What you are asked to do: What appears in the data must be reproduced exactly.

Provided entries:

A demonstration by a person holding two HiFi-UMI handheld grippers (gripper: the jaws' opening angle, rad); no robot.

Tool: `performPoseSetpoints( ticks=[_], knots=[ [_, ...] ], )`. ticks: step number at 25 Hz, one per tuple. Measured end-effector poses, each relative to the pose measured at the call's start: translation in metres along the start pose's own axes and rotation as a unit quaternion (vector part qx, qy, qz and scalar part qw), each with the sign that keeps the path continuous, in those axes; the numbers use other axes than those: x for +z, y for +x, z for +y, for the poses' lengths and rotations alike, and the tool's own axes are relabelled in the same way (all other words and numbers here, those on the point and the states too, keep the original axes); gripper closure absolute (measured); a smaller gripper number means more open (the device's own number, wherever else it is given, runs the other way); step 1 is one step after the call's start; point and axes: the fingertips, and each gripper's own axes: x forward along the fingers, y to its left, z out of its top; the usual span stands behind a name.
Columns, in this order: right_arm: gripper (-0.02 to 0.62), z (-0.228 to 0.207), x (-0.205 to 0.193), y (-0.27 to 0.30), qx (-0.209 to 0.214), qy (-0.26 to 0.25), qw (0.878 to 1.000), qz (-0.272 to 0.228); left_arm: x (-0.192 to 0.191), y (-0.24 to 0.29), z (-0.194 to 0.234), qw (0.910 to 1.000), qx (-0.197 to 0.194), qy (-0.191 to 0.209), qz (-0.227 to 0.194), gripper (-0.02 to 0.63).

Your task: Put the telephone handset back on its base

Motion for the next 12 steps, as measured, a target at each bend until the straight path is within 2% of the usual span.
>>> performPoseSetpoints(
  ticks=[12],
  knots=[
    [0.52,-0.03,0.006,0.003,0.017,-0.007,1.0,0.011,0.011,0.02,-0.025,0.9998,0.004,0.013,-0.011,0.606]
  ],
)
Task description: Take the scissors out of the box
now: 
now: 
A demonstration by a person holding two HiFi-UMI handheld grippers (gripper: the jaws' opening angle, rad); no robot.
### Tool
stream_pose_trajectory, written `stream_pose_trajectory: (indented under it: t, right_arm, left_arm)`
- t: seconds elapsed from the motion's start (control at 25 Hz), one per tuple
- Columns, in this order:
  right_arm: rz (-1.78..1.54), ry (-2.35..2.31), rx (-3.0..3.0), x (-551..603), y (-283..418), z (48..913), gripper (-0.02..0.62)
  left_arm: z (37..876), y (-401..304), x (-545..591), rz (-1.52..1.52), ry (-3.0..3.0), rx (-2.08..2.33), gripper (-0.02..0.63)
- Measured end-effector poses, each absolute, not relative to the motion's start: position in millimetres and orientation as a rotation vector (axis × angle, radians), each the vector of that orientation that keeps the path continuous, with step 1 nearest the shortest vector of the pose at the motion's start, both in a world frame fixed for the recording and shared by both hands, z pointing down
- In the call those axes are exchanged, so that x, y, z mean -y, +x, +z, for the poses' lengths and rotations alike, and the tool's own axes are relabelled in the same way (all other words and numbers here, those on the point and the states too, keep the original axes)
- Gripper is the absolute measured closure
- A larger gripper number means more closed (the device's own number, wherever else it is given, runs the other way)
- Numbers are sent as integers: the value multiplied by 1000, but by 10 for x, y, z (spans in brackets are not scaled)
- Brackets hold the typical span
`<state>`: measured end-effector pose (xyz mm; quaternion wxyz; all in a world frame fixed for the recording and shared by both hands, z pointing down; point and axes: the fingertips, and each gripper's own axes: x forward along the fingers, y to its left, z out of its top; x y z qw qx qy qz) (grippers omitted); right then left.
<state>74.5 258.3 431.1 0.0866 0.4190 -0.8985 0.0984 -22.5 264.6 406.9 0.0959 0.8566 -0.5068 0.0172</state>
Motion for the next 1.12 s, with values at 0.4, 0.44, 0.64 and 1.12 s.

Answer space:
A demonstration by a person holding two HiFi-UMI handheld grippers (gripper: the jaws' opening angle, rad); no robot.

Tool: `performPoseSetpoints( ticks=[_], knots=[ [_, ...] ], )`. ticks: step number at 25 Hz, one per tuple. Measured end-effector poses, each relative to the pose measured at the call's start: translation in metres along the start pose's own axes and rotation as a unit quaternion (vector part qx, qy, qz and scalar part qw), each with the sign that keeps the path continuous, in those axes; the numbers use other axes than those: x for +z, y for +x, z for +y, for the poses' lengths and rotations alike, and the tool's own axes are relabelled in the same way (all other words and numbers here, those on the point and the states too, keep the original axes); gripper closure absolute (measured); a smaller gripper number means more open (the device's own number, wherever else it is given, runs the other way); step 1 is one step after the call's start; point and axes: the fingertips, and each gripper's own axes: x forward along the fingers, y to its left, z out of its top; the usual span stands behind a name.
Columns, in this order: right_arm: gripper (-0.02 to 0.62), z (-0.228 to 0.207), x (-0.205 to 0.193), y (-0.27 to 0.30), qx (-0.209 to 0.214), qy (-0.26 to 0.25), qw (0.878 to 1.000), qz (-0.272 to 0.228); left_arm: x (-0.192 to 0.191), y (-0.24 to 0.29), z (-0.194 to 0.234), qw (0.910 to 1.000), qx (-0.197 to 0.194), qy (-0.191 to 0.209), qz (-0.227 to 0.194), gripper (-0.02 to 0.63).

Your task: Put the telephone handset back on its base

Motion for the next 12 steps, as measured, a target at each bend until the straight path is within 2% of the usual span.
>>> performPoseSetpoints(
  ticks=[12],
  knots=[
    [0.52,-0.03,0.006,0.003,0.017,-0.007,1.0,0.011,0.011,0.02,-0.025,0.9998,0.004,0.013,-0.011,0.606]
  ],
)
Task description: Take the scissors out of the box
now: 
now: 
A demonstration by a person holding two HiFi-UMI handheld grippers (gripper: the jaws' opening angle, rad); no robot.
### Tool
stream_pose_trajectory, written `stream_pose_trajectory: (indented under it: t, right_arm, left_arm)`
- t: seconds elapsed from the motion's start (control at 25 Hz), one per tuple
- Columns, in this order:
  right_arm: rz (-1.78..1.54), ry (-2.35..2.31), rx (-3.0..3.0), x (-551..603), y (-283..418), z (48..913), gripper (-0.02..0.62)
  left_arm: z (37..876), y (-401..304), x (-545..591), rz (-1.52..1.52), ry (-3.0..3.0), rx (-2.08..2.33), gripper (-0.02..0.63)
- Measured end-effector poses, each absolute, not relative to the motion's start: position in millimetres and orientation as a rotation vector (axis × angle, radians), each the vector of that orientation that keeps the path continuous, with step 1 nearest the shortest vector of the pose at the motion's start, both in a world frame fixed for the recording and shared by both hands, z pointing down
- In the call those axes are exchanged, so that x, y, z mean -y, +x, +z, for the poses' lengths and rotations alike, and the tool's own axes are relabelled in the same way (all other words and numbers here, those on the point and the states too, keep the original axes)
- Gripper is the absolute measured closure
- A larger gripper number means more closed (the device's own number, wherever else it is given, runs the other way)
- Numbers are sent as integers: the value multiplied by 1000, but by 10 for x, y, z (spans in brackets are not scaled)
- Brackets hold the typical span
`<state>`: measured end-effector pose (xyz mm; quaternion wxyz; all in a world frame fixed for the recording and shared by both hands, z pointing down; point and axes: the fingertips, and each gripper's own axes: x forward along the fingers, y to its left, z out of its top; x y z qw qx qy qz) (grippers omitted); right then left.
<state>74.5 258.3 431.1 0.0866 0.4190 -0.8985 0.0984 -22.5 264.6 406.9 0.0959 0.8566 -0.5068 0.0172</state>
Motion for the next 1.12 s, with values at 0.4, 0.44, 0.64 and 1.12 s.

With the answer given, the exercise is closed.